Use multiple bookmark keys in AWS Glue JDBC jobs

AWS Glue is a serverless data integrating service that you can use to catalog data and prepare for analytics. With AWS Glue, you can discover your data, develop scripts to transform sources into targets, and schedule and run extract, transform, and load (ETL) jobs in a serverless environment. AWS Glue jobs are responsible for running the data processing logic.

One important feature of AWS Glue jobs is the ability to use bookmark keys to process data incrementally. When an AWS Glue job is run, it reads data from a data source and processes it. One or more columns from the source table can be specified as bookmark keys. The column should have sequentially increasing or decreasing values without gaps. These values are used to mark the last processed record in a batch. The next run of the job resumes from that point. This allows you to process large amounts of data incrementally. Without job bookmark keys, AWS Glue jobs would have to reprocess all the data during every run. This can be time-consuming and costly. By using bookmark keys, AWS Glue jobs can resume processing from where they left off, saving time and reducing costs.
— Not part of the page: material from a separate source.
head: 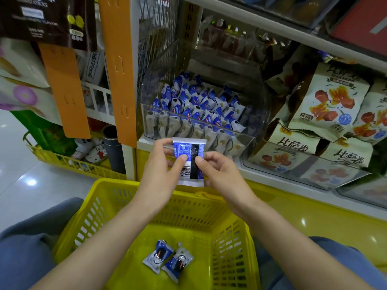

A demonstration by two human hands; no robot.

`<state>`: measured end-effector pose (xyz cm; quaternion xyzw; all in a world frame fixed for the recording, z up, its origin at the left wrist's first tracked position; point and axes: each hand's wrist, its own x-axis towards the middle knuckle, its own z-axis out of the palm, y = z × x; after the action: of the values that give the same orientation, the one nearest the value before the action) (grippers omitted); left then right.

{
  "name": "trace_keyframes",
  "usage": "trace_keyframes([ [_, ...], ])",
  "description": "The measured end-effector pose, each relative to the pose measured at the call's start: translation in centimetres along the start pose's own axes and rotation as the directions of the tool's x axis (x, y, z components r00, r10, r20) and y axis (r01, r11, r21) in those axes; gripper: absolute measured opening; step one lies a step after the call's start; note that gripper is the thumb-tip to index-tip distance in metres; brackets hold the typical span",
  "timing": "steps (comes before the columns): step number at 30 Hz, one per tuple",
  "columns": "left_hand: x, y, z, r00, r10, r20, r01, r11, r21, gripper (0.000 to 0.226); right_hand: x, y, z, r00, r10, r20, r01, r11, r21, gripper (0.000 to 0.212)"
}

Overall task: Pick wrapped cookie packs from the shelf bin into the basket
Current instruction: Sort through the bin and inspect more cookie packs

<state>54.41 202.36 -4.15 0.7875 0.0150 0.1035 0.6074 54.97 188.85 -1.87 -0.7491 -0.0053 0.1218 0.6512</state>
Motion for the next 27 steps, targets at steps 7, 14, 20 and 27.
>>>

This post explains how to use multiple columns as job bookmark keys in an AWS Glue job with a JDBC connection to the source data store. It also demonstrates how to parameterize the bookmark key columns and table names in the AWS Glue job connection options.

This post is focused towards architects and data engineers who design and build ETL pipelines on AWS. You are expected to have a basic understanding of the AWS Management Console, AWS Glue, Amazon Relational Database Service (Amazon RDS), and Amazon CloudWatch logs.

Solution overview

To implement this solution, we complete the following steps:

Create an Amazon RDS for PostgreSQL instance.
Create two tables and insert sample data.
Create and run an AWS Glue job to extract data from the RDS for PostgreSQL DB instance using multiple job bookmark keys.
Create and run a parameterized AWS Glue job to extract data from different tables with separate bookmark keys

The following diagram illustrates the components of this solution.

Deploy the solution

For this solution, we provide an AWS CloudFormation template that sets up the services included in the architecture, to enable repeatable deployments. This template creates the following resources:

An RDS for PostgreSQL instance
An Amazon Simple Storage Service (Amazon S3) bucket to store the data extracted from the RDS for PostgreSQL instance
An AWS Identity and Access Management (IAM) role for AWS Glue
Two AWS Glue jobs with job bookmarks enabled to incrementally extract data from the RDS for PostgreSQL instance

To deploy the solution, complete the following steps:

Choose to launch the CloudFormation stack:
Enter a stack name.
Select I acknowledge that AWS CloudFormation might create IAM resources with custom names.
Choose Create stack.
Wait until the creation of the stack is complete, as shown on the AWS CloudFormation console.
When the stack is complete, copy the AWS Glue scripts to the S3 bucket job-bookmark-keys-demo-<accountid>.
Open AWS CloudShell.
Run the following commands and replace <accountid> with your AWS account ID:

aws s3 cp s3://aws-blogs-artifacts-public/artifacts/BDB-2907/glue/scenario_1_job.py s3://job-bookmark-keys-demo-<accountid>/scenario_1_job.py
aws s3 cp s3://aws-blogs-artifacts-public/artifacts/BDB-2907/glue/scenario_2_job.py s3://job-bookmark-keys-demo-<accountid>/scenario_2_job.py

Add sample data and run AWS Glue jobs

In this section, we connect to the RDS for PostgreSQL instance via AWS Lambda and create two tables. We also insert sample data into both the tables.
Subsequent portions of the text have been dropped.